Fracking Politics and Propaganda

Fracking Politics and Propaganda


The Spiked web page often turns a suspicious gaze on media hype. Spiked deputy editor Rob Lyons does that again in Gasland: How to Turn Good News into Bad (http://www.spiked-online.com/index.php/site/article/10156/).

The background is that fracturing layers of shale in the ground could yield a couple centuries of affordable natural gas for heating homes and running industries. Of course, “There’s no such thing as a free lunch.” There may be some dangers of natural gas or other chemicals leaking into the water supplies above the shale deposits. Gasland makes that case.

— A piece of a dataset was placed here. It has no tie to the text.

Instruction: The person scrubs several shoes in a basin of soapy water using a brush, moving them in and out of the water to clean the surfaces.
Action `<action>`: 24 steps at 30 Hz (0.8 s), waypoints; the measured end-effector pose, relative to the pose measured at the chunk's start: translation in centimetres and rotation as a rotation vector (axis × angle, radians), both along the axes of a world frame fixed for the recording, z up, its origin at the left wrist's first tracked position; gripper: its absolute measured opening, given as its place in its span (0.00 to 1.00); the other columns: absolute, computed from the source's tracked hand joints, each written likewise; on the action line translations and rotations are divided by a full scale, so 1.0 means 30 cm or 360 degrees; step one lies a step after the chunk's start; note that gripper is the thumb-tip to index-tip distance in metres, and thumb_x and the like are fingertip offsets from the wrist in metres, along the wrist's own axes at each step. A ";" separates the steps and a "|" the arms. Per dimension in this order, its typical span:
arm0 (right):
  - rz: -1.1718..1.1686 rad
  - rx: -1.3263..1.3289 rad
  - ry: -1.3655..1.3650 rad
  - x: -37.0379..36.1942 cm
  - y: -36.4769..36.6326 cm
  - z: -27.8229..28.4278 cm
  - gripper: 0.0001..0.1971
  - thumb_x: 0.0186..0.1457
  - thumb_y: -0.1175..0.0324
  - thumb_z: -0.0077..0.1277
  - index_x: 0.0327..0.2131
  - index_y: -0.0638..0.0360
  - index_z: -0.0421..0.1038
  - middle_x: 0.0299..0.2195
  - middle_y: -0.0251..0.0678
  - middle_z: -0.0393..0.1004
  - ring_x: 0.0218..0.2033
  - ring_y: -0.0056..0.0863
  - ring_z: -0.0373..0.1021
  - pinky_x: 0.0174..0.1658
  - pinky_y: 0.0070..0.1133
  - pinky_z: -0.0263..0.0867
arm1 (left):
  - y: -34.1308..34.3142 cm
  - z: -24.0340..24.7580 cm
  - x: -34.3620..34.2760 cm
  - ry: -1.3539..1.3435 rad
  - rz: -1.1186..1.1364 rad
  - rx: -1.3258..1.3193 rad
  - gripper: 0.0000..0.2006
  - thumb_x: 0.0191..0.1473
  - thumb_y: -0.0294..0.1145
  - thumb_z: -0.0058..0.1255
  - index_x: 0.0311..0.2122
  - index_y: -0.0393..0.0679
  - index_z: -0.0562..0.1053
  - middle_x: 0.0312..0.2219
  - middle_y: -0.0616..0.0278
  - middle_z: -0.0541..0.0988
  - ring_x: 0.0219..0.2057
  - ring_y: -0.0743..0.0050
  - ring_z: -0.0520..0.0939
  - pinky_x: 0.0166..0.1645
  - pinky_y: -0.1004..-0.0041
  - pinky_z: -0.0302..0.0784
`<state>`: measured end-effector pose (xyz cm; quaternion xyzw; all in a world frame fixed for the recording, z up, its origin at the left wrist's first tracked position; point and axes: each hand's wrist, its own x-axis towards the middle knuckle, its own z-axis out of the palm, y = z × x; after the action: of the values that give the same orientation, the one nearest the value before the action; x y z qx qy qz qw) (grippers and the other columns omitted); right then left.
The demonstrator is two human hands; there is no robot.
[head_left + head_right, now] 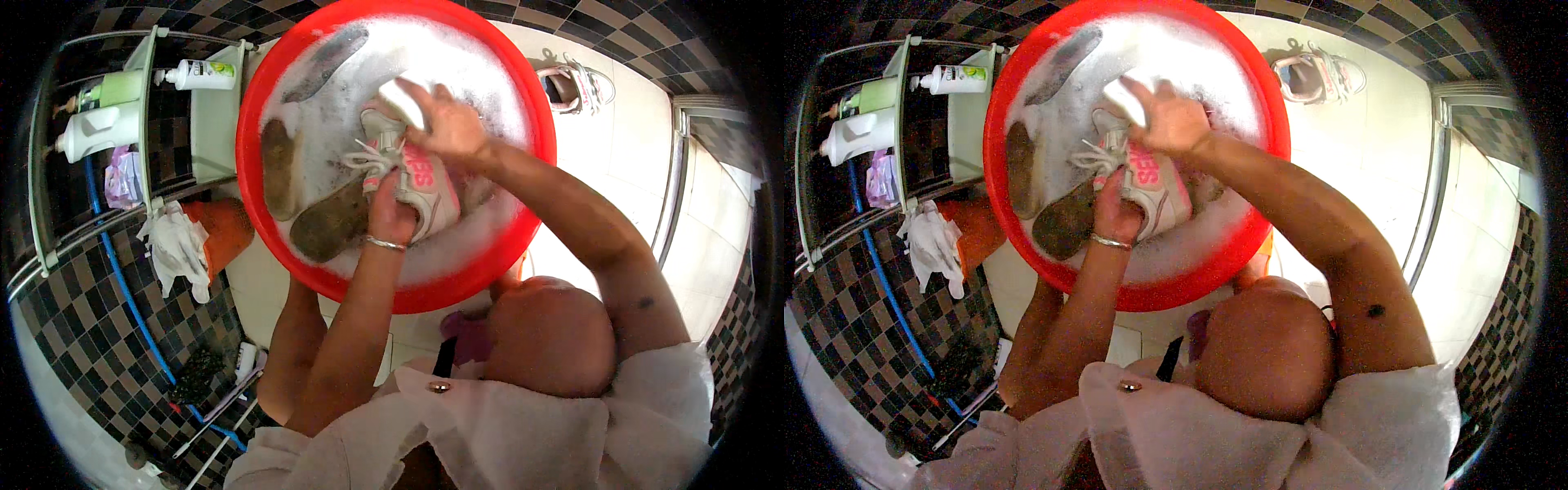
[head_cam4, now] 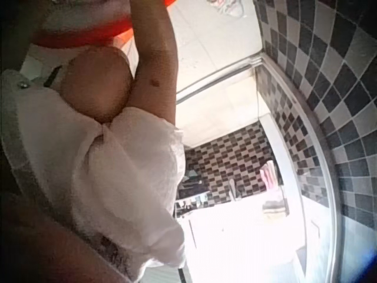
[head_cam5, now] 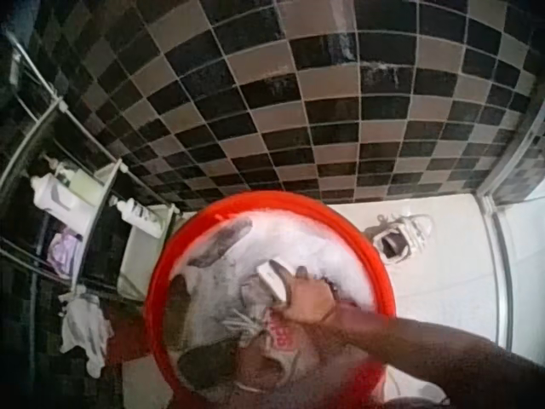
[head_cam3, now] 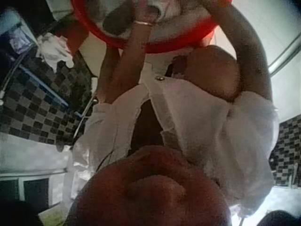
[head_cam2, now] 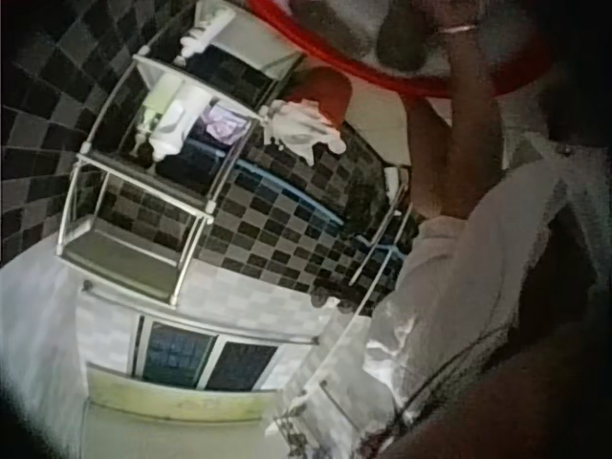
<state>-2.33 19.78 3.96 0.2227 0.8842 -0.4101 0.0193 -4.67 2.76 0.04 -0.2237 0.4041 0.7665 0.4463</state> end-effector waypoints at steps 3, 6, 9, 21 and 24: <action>0.0470 0.0353 0.0529 0.125 -0.153 -0.017 0.36 0.39 0.57 0.51 0.55 0.40 0.48 0.39 0.53 0.61 0.33 0.48 0.67 0.36 0.35 0.65 | -0.043 0.020 -0.019 -0.0036 -0.0057 0.0128 0.17 0.51 0.34 0.42 0.46 0.44 0.63 0.42 0.63 0.69 0.44 0.68 0.69 0.48 0.66 0.66; 0.0535 0.0293 0.0250 0.111 -0.115 0.050 0.36 0.39 0.56 0.51 0.55 0.37 0.49 0.39 0.52 0.61 0.32 0.46 0.67 0.35 0.34 0.65 | -0.044 0.047 -0.002 -0.0050 -0.0100 -0.0048 0.17 0.50 0.33 0.40 0.47 0.42 0.62 0.42 0.61 0.69 0.43 0.65 0.71 0.47 0.65 0.68; 0.0343 0.0152 -0.0096 -0.021 -0.064 0.069 0.35 0.40 0.54 0.51 0.54 0.36 0.49 0.41 0.53 0.61 0.34 0.45 0.68 0.36 0.31 0.66 | -0.094 0.017 0.004 -0.0092 -0.0175 -0.0096 0.19 0.49 0.30 0.38 0.48 0.40 0.61 0.42 0.55 0.69 0.43 0.61 0.72 0.48 0.62 0.68; -0.0409 -0.0588 -0.0065 0.107 0.015 -0.208 0.33 0.45 0.66 0.47 0.56 0.48 0.45 0.40 0.52 0.64 0.33 0.38 0.66 0.41 0.30 0.61 | -0.007 0.118 0.012 -0.0056 -0.0094 -0.0345 0.18 0.51 0.35 0.36 0.48 0.41 0.62 0.43 0.57 0.70 0.44 0.61 0.71 0.49 0.60 0.67; -0.0168 -0.0442 0.0210 0.177 -0.106 -0.123 0.35 0.44 0.66 0.48 0.56 0.46 0.44 0.44 0.52 0.60 0.38 0.43 0.65 0.41 0.32 0.62 | -0.042 0.038 -0.015 -0.0007 0.0066 -0.0298 0.17 0.53 0.36 0.36 0.47 0.42 0.63 0.42 0.57 0.70 0.43 0.62 0.72 0.48 0.61 0.67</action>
<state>2.97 16.61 0.28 0.2366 0.8054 -0.5427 -0.0299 -5.11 1.50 1.18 -0.2745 0.4684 0.7338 0.4084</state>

However, Lyons’ complaint is that Gasland is short on confirmable evidence and long on polemics. Some wells in the Pennsylvania area shown in the film have long had natural gas contamination that was, well, natural. What are the verifiable costs, and how do they compare with a potential game changer bigger than Col. Edwin Drake’s first well drilling rock oil?

The stakes are high. Many decades of cheap natural gas would be an inconvenient barrier to alternate-energy. Moreover, cheap competition might considerably reduce coal use even kill the nuclear fission industry. Thus, the infant offshoot of the oil-and-gas industry has many enemies.

Expect more films, articles, and books … and more skeptical reviews of same.